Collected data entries
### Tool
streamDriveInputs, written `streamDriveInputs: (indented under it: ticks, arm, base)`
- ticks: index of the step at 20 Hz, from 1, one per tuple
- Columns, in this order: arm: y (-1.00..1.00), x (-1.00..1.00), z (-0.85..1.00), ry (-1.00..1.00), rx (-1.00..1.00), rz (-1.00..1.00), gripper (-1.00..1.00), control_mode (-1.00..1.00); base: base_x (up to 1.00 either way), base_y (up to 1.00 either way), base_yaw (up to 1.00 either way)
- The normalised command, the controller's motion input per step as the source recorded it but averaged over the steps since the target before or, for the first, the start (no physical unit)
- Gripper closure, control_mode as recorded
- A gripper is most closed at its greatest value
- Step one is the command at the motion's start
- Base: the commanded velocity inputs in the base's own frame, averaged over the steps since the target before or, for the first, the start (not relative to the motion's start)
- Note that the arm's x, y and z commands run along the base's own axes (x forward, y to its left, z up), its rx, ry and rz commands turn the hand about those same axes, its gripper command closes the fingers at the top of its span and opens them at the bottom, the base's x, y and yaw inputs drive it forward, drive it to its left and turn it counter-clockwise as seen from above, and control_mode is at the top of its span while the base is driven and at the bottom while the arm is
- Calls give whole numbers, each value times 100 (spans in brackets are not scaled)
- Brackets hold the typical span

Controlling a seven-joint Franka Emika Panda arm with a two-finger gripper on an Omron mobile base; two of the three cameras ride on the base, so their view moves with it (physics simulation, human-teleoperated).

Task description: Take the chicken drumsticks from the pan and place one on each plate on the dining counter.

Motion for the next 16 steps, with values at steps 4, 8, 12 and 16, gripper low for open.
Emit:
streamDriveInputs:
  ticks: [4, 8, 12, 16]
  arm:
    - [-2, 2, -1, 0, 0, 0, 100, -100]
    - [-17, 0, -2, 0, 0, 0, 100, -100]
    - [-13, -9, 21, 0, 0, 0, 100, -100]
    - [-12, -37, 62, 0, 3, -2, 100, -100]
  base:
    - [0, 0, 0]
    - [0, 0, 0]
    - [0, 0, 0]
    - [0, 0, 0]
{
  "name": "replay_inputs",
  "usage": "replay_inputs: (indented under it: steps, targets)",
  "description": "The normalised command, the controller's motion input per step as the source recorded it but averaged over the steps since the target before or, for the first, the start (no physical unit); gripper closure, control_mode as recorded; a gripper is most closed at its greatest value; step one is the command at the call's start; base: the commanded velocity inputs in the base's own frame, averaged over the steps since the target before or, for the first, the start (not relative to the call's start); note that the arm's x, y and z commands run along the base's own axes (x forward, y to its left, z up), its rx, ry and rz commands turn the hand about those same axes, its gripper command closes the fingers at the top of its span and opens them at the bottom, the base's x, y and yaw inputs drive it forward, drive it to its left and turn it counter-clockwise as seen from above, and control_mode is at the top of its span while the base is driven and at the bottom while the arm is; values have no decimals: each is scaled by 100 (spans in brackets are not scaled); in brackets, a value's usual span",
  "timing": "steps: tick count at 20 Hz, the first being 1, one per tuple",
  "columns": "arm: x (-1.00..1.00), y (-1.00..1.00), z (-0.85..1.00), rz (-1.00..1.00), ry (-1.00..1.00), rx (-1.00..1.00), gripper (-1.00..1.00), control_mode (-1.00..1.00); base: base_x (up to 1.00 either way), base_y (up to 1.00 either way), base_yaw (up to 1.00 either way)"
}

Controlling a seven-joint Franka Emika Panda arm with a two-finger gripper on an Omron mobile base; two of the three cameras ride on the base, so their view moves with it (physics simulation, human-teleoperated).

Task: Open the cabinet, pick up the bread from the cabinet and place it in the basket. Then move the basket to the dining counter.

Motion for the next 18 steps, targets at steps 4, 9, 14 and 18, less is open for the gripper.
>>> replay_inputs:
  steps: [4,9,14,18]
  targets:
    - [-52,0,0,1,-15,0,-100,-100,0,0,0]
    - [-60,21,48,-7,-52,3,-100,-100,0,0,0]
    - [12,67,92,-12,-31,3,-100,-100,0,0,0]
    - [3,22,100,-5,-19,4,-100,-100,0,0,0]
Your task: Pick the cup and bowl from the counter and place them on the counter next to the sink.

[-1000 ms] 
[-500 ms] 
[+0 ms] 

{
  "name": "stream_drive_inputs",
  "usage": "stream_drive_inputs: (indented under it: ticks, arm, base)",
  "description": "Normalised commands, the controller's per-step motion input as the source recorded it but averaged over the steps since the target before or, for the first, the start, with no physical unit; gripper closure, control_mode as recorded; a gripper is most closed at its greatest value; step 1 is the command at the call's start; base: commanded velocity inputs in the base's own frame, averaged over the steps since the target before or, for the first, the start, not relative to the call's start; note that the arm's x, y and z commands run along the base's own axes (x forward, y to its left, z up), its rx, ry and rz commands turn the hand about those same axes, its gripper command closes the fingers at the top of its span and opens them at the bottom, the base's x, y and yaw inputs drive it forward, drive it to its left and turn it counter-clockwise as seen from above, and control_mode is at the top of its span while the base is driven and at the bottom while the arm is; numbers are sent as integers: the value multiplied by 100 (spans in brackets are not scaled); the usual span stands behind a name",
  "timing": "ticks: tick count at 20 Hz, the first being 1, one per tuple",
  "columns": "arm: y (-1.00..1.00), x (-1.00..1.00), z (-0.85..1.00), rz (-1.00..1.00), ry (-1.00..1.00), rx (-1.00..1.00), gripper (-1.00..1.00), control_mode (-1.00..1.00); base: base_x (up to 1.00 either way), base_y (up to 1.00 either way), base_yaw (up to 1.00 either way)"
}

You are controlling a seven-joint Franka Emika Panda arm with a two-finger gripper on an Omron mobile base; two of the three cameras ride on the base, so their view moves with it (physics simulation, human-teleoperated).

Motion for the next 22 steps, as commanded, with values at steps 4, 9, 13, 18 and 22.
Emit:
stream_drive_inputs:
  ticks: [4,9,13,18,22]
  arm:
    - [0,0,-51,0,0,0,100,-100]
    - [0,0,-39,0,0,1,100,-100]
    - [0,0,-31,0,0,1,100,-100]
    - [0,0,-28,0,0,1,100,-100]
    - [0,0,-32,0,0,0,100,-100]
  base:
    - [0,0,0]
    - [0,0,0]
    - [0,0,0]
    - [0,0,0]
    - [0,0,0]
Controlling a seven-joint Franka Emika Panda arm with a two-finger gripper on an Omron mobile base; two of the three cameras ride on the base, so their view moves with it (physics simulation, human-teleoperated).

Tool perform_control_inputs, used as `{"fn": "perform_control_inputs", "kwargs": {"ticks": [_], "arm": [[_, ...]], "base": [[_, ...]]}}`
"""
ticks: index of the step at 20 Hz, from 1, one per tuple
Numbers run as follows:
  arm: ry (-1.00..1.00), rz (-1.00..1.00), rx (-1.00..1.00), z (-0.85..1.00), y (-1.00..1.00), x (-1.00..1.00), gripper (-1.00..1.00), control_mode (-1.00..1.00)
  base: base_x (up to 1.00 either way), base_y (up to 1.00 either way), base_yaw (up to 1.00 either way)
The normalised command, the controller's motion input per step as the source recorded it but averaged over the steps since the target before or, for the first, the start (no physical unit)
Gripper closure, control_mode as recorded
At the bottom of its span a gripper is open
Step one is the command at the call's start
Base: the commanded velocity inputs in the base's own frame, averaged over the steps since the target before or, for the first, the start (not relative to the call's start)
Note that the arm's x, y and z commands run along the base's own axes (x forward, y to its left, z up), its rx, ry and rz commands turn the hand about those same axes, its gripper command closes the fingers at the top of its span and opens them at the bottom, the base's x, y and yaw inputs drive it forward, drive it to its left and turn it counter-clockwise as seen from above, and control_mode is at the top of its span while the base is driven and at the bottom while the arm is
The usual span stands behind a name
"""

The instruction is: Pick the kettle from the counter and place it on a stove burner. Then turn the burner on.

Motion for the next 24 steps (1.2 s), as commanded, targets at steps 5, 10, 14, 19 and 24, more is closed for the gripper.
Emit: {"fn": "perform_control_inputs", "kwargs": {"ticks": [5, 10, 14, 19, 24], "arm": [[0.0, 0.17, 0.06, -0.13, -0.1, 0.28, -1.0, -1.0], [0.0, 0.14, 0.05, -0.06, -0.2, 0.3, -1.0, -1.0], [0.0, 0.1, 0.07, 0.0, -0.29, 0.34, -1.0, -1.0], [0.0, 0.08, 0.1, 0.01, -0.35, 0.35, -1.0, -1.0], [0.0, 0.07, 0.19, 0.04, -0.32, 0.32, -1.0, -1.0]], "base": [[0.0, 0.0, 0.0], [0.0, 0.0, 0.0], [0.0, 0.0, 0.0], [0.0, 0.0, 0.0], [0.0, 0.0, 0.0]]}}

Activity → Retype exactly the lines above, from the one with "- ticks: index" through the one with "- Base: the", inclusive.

Answer below →
- ticks: index of the step at 20 Hz, from 1, one per tuple
- Columns, in this order: arm: y (-1.00..1.00), x (-1.00..1.00), z (-0.85..1.00), ry (-1.00..1.00), rx (-1.00..1.00), rz (-1.00..1.00), gripper (-1.00..1.00), control_mode (-1.00..1.00); base: base_x (up to 1.00 either way), base_y (up to 1.00 either way), base_yaw (up to 1.00 either way)
- The normalised command, the controller's motion input per step as the source recorded it but averaged over the steps since the target before or, for the first, the start (no physical unit)
- Gripper closure, control_mode as recorded
- A gripper is most closed at its greatest value
- Step one is the command at the motion's start
- Base: the commanded velocity inputs in the base's own frame, averaged over the steps since the target before or, for the first, the start (not relative to the motion's start)

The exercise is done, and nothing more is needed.